* [Prompt]:
Scan the listing below for the word "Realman", then copy each line that has it.

* [Available data]:
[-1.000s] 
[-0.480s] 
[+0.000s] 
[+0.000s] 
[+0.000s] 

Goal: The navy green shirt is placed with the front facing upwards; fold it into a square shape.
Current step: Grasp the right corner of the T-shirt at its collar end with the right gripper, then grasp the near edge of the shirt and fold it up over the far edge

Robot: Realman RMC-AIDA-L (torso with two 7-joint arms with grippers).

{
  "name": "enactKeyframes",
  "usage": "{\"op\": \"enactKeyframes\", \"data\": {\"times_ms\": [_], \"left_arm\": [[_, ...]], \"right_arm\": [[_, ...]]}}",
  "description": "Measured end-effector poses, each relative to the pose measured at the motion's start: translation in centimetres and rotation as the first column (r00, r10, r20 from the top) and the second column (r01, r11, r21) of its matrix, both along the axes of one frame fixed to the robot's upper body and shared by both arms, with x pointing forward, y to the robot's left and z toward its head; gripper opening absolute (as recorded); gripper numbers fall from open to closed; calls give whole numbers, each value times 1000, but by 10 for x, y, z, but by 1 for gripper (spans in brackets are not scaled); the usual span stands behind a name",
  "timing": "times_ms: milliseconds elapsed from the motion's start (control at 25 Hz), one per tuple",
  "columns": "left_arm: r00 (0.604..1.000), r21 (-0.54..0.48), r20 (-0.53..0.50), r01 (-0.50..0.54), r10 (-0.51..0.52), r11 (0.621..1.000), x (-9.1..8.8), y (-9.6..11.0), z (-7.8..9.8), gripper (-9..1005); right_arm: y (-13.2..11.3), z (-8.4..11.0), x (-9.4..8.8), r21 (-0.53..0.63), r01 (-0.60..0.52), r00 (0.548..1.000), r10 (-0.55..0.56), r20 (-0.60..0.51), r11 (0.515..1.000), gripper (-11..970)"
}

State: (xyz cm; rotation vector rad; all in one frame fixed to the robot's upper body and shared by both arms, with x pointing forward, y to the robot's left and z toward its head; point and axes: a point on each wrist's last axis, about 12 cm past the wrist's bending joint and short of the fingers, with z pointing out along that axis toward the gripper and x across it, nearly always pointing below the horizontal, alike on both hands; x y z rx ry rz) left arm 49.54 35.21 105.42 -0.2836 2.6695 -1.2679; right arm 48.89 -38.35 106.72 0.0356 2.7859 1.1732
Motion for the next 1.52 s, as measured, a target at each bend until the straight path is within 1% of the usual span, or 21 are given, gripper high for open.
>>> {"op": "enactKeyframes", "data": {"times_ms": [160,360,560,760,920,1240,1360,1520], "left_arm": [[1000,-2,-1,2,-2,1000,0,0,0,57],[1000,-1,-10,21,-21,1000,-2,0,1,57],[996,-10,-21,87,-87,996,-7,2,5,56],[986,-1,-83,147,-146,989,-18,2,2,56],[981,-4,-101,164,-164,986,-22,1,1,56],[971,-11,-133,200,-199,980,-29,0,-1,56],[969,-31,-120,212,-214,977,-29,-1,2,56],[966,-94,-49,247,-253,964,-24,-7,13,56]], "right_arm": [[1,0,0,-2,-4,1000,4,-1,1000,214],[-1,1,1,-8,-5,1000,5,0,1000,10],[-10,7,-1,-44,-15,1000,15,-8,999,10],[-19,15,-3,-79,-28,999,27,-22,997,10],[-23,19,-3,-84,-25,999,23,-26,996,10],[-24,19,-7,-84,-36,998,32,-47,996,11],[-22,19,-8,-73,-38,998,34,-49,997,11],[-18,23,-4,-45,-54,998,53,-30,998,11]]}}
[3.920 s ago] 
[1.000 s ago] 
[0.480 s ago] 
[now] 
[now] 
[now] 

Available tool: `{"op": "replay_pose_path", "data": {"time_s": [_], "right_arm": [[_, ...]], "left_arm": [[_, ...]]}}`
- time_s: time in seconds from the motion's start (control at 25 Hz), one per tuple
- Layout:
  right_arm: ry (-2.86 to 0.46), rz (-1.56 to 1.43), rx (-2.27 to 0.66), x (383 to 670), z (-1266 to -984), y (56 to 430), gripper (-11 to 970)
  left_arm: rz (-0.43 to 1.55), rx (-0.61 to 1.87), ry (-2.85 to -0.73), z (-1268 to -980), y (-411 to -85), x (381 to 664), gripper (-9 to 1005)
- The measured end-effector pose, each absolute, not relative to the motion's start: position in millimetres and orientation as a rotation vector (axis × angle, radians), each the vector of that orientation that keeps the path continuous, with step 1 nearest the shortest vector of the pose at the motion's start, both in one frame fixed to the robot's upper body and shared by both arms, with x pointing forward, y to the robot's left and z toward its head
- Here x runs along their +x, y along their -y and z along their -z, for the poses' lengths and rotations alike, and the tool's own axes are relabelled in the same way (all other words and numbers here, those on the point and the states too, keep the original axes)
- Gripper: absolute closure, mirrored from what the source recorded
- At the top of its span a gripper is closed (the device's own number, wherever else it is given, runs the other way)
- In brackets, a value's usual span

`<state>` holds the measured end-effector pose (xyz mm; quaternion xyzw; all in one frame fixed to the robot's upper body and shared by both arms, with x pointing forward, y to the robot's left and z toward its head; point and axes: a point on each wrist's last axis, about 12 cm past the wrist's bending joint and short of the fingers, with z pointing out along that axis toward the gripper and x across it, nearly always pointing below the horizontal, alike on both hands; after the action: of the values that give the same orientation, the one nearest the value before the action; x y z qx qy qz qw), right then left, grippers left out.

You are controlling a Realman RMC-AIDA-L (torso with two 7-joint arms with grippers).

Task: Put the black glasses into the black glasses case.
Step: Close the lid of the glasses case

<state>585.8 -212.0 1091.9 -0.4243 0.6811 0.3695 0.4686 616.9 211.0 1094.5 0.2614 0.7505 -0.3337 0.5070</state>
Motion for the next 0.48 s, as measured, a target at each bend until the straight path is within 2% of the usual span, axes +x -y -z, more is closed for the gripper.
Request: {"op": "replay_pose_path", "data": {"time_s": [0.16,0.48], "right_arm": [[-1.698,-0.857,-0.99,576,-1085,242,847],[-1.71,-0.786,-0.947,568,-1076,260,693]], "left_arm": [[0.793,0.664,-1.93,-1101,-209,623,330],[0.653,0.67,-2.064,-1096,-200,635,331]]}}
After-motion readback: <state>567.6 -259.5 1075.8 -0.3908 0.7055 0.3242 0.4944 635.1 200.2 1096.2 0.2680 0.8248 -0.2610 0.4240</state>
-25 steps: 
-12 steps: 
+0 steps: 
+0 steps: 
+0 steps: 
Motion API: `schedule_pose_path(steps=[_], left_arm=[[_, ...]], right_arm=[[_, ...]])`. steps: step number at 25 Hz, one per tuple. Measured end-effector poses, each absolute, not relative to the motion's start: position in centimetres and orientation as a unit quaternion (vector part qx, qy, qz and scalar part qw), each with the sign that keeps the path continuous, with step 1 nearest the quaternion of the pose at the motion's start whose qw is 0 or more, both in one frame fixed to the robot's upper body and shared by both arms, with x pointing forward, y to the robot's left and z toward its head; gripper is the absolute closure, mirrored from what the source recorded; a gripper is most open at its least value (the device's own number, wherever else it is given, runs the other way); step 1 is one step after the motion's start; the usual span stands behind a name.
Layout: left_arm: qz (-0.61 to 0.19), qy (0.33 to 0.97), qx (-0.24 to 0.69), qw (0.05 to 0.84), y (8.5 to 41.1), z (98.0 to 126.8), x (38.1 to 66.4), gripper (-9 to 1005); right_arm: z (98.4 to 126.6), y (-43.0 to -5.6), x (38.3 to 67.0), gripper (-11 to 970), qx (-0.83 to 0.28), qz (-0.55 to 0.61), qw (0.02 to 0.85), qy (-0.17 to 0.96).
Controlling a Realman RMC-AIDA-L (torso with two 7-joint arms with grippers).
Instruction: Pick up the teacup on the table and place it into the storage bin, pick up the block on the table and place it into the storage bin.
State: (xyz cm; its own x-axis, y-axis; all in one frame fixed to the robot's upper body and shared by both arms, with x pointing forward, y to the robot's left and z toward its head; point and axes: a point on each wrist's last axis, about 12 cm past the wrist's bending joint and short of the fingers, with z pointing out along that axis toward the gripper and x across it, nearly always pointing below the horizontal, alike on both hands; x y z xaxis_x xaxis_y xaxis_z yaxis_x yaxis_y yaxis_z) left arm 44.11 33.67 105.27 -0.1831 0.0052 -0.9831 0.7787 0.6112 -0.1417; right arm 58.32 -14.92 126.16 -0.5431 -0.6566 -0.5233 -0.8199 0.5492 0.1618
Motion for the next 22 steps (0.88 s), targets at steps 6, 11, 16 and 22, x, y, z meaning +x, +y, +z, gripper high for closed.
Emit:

* [Answer to this problem]:
Robot: Realman RMC-AIDA-L (torso with two 7-joint arms with grippers).
You are controlling a Realman RMC-AIDA-L (torso with two 7-joint arms with grippers).
Controlling a Realman RMC-AIDA-L (torso with two 7-joint arms with grippers).

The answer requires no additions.